Revoici Grangé, furieux, alerte, en marathonien-sprinteur, qui nous déroule les années 80 à Paris, le milieu homosexuel avec un catalogue à la Manufrance d’antan de toutes ses pratiques — des plus charmantes aux plus… poussées —, le disco, les corps huilés, pailletés, léchés, dévorés, l’arrivée du « cancer gay » et, comme si cela ne suffisait pas à nourrir le brillant romancier qu’il est, un criminel à la machette qui s’amuse à découper très violemment et très sanguinolament ces pauvres garçons à l’article de la mort. Voilà pour le décor, et pour l’intrigue. Mais là où le gaillard excelle, c’est dans ces couples (ici un trio) d’enquêteurs improbables : un flic, beau comme un dieu, qui se paluche devant Brigitte Lahaie, un toubib beau comme un dieu à qui on aurait cassé la gueule et ne goûte à la jouissance qu’avec les peaux de ténèbres, et une gamine de dix-huit ans aussi belle que brillante et aussi brillante que filoute, car on le sait depuis longtemps, c’est la qualité des chasseurs qui fait toute la beauté de la chasse. Disco inferno* est la première partie (420 pages) de ce Sans soleil* qui brûle absolument tout sur son passage. Mais malgré le mal on en redemande et je vais sous peu me carboniser avec la suite.
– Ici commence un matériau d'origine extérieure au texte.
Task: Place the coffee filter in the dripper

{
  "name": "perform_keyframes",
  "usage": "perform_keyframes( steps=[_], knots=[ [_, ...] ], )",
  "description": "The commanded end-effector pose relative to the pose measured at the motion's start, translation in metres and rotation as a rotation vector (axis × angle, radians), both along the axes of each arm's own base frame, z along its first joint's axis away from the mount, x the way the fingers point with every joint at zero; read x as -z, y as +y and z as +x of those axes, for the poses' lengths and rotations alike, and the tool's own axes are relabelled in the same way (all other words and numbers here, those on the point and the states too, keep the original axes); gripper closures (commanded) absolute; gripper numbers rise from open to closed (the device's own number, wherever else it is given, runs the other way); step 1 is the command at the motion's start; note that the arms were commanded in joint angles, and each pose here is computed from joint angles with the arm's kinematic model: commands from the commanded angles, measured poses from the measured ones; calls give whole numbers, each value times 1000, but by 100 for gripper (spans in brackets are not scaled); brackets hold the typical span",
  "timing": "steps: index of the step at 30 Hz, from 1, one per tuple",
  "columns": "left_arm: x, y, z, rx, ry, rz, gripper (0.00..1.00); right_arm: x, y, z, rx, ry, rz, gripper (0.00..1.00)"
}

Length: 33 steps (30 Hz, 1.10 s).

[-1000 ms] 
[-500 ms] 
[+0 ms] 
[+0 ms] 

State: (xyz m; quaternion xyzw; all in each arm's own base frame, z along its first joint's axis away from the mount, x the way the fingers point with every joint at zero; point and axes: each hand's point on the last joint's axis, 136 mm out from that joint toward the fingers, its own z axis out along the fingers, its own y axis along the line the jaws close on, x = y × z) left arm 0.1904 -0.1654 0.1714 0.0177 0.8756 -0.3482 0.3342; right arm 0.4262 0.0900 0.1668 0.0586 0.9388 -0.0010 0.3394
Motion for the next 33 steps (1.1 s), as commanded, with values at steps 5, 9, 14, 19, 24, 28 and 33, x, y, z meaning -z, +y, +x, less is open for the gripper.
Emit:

On pourrait bien sûr s’interroger sur le sérieux ou l’opportunisme d’un livre écrit en à peine trois mois, le procès de Dominique Pelicot et de 51 autre personnes, dit « le procès des viols de Mazan » s’achevant le 19 décembre 2014 et La chair des autres*, le livre qu’en a fait Claire Berest, paraissant fin avril 2025. Ce serait oublier que Claire a l’écriture et le regard qui viennent de loin. Une écriture puisée à l’encre d’Hannah Arendt, de Joë Bousquet, de Simone Weil, de Jean-Bernard Pontalis, une écriture bénie, puissante, implacable. Et un regard sur le peuple du monde, lointainement ancré, dans un train de nuit, lorsqu’elle avait six ans et vit cet homme la regarder, comme un matou une petite viande, avant qu’il vienne s’allonger auprès d’elle sur la couchette — et puis, le vide. L’abîme. L’image alors manque. Dans La chair des autres, ce ne sont pas les images qui manquent. Au contraire. Elles sont là. Dégueulées. Dégueulantes. Tout comme les mots vomis pendant quatre mois dans la petite salle Voltaire du tribunal d’Avignon. Ce sont ces images et ces mots que Claire, dans son très beau texte, passe au tamis des quelques philosophes et écrivains qu’elle convoque pour tenter d’en comprendre le mal, mais surtout à son talent magnifiquement compassionnel d’écrivain. Car il faut en être un sacré, d’écrivain, pour débusquer le mal dans qui se prétend normal.
*La chair des autres, de Claire Berest, aux éditions Albin Michel. En librairie le 2 mai 2025.